Ceferino

Gens du voyage en Suisse

La culture yéniche

A la découverte de l’autre! Attrais et aléas du nomadisme.

Mode de vie 

Voyager pour travailler

Nomades, les Yéniches voyagent pour travailler, et non pas l’inverse.

Autrefois  ils produisaient et réparaient les outils des paysans. On les appelait souvent les Vanniers, leurs paniers étaient réputés. Pour y tremper l’osier, ils campaient au bord des bords des lacs.

De l’antique roulotte tirée par un cheval, les Yéniches sont passés aujourd’hui à la caravane.

Colporteurs, rétameurs, aiguiseurs, ils récupèrent le métal, alimentent les brocantes en antiquités, créent leur site Internet. Les affaires requièrent de larges espaces, il est indispensable de couvrir rapidement de grandes distances pour rejoindre les clients. 

S’arrêter pour voyager

Les places de stationnement réunissent les caravanes, souvent 7 voire 10, de quoi rassembler la famille élargie. Dans une atmosphère paisible, un feu à la nuit tombée chasse les fatigues de la journée. On y est proche de la nature. Les espaces individuel et communautaire y sont sagement définis.

Les enfants

Les enfants sont le bien le plus précieux des familles et l’objet d’un soin jaloux. Ils fréquentent l’école aux mois d’hiver. A la belle saison ils partent avec leurs parents, un paquet de fiches données par l’instituteur. Chaque mois ils les font corriger, et repartent avec de nouvelles feuilles à remplir. Ainsi la scolarisation se réalise au mieux.

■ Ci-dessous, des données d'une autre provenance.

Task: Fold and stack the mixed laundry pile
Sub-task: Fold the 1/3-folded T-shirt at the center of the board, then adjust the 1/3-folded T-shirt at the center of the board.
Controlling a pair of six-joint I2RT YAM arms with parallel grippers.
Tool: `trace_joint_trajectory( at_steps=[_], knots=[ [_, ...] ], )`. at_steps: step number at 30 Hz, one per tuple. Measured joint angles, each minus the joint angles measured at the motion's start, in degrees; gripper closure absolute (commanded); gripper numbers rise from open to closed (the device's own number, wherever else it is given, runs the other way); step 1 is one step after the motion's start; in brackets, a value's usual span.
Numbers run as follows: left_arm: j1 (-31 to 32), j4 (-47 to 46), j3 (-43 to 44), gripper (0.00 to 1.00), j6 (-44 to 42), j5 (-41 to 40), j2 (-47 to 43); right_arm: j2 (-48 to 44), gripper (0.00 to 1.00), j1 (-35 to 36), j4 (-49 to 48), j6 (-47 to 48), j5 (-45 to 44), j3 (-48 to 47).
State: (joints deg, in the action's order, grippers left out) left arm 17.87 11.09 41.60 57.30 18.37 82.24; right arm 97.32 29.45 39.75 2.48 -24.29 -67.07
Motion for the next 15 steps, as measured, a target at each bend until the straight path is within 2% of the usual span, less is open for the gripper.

Le jeune Voyageur suit ses parents pour alimenter la caravane en eau, courant électrique, bombonne de gaz, il en gardera toute sa vie une aptitude à l’intelligence de la vie.

 

Yéniches et Tsiganes

De souche européenne, les Yéniches ne partagent pas avec les autres Tsiganes des origines indiennes. Mais les Yéniches ont à cœur de vivre la solidarité avec les autres Gens du Voyage.

On parle à leur égard de culture métissée, c’est-à-dire semi nomade et semi sédentaire. Ainsi peuvent-ils revendiquer une appartenance à la fois yéniche et valaisanne, ou yéniche et schwytzoise, etc.

Outre la Suisse, on trouve encore des Yéniches en Autriche, Hollande, Belgique, Alsace, Ardèche (France) et Forêt Noire (Allemagne du Sud).

 

Langue

L’analyse linguistique du yéniche indique une base de 52% de rotwelsch, dialecte vieil allemand du haut moyen âge. De là on fait remonter les origines, sans doute multifactorielles, des Yéniches. On y trouve aussi 22% d’hébreu, un mystère pas complètement résolu à ce jour. (Source: C. Bader, les Yéniches, derniers nomades d’Europe, L’Harmattan 2007, p. 35).

Le yéniche est différemment parlé suivant les familles, un peu comme les différents patois valaisans varient d’une vallée à l’autre. C’est un sociolecte, c’est-à-dire que son usage est intrinsèquement interne à la communauté.

 

Histoire récente

Depuis 1850, le nouvel Etat fédéral impose à tout citoyen suisse un lieu d’origine, y compris aux populations itinérantes. A partir de la fin du XIXe siècle, la politique des pays européens se teinte d’eugénisme, et les gouvernements accentuent leur pression ancestrale contre les groupes nomades incontrôlables.

La situation aboutit, entre 1926 et 1973, à l’affaire des Enfants de la Grand-Route, organisée par Pro Juventute sous l’égide de la Confédération. Cette action a pour but avoué d’éradiquer la culture nomade.

En 1986 sont présentées les excuses officielles de la Confédération envers le peuple yéniche, reconnu comme une minorité nationale en 1997. Ces années voient la création d’organisations faîtières yéniches, la mise en œuvre de réparations envers les membres de la communauté les plus gravement touchés.